YOUR OBJECTIVE: Going down the data below, set down exactly the line with "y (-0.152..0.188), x" and each line after it through the line with "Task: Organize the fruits"; no other lines.

SOURCE MATERIAL:
○ ○ ○ ○
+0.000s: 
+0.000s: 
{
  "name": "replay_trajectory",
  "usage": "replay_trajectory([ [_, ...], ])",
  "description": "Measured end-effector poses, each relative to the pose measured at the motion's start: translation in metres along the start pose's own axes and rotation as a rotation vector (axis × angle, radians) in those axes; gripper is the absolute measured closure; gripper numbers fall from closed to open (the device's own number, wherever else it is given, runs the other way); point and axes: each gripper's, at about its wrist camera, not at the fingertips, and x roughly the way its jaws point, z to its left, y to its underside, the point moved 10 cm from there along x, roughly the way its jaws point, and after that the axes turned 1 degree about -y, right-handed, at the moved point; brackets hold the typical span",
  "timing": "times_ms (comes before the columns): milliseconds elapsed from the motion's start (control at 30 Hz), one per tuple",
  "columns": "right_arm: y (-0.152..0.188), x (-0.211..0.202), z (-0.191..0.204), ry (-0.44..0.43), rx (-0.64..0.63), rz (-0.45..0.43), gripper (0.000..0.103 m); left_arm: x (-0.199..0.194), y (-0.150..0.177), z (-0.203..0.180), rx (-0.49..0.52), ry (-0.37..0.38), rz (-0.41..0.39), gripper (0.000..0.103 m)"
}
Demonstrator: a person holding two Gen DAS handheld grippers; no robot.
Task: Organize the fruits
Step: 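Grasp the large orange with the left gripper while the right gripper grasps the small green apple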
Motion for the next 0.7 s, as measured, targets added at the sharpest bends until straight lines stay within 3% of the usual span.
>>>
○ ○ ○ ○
ANSWER BOX:
  "columns": "right_arm: y (-0.152..0.188), x (-0.211..0.202), z (-0.191..0.204), ry (-0.44..0.43), rx (-0.64..0.63), rz (-0.45..0.43), gripper (0.000..0.103 m); left_arm: x (-0.199..0.194), y (-0.150..0.177), z (-0.203..0.180), rx (-0.49..0.52), ry (-0.37..0.38), rz (-0.41..0.39), gripper (0.000..0.103 m)"
}
Demonstrator: a person holding two Gen DAS handheld grippers; no robot.
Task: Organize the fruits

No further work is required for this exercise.